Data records
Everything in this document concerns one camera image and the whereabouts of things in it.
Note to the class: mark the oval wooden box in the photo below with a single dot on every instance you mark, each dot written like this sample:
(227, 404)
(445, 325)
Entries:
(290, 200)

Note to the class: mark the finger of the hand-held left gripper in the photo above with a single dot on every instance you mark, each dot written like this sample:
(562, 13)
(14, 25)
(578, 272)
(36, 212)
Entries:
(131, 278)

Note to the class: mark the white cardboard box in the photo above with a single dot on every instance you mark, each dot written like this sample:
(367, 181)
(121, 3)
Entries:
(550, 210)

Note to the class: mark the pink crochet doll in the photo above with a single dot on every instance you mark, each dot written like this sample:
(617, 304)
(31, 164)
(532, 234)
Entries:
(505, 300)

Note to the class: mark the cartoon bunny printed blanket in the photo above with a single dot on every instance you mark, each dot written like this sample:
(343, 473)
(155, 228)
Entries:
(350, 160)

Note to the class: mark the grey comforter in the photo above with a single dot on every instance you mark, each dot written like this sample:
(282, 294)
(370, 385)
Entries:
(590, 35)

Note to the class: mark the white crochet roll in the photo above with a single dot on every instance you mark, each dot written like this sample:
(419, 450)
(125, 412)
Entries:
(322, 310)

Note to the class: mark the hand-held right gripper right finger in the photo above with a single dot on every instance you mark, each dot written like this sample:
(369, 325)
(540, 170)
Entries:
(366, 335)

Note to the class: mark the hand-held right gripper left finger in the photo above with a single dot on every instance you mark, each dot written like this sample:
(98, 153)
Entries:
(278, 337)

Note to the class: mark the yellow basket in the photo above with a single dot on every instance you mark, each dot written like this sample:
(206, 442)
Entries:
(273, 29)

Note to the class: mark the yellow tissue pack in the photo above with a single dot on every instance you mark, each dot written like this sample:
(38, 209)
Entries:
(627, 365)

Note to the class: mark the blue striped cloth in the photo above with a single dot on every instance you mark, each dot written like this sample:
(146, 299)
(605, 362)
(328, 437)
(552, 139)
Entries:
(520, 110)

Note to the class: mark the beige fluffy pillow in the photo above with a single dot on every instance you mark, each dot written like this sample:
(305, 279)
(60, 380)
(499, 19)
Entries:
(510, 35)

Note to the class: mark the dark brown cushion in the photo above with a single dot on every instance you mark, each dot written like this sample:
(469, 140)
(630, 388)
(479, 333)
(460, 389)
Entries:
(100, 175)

*How to complete this task*:
Write out every line from the entries where "crochet" appears.

*Output for this exercise*:
Note to the class: mark the pink crochet doll in the photo above with a single dot on every instance you mark, each dot written like this sample:
Note to the class: mark the white crochet roll in the photo above with a single dot on every instance you mark, each dot written like this sample:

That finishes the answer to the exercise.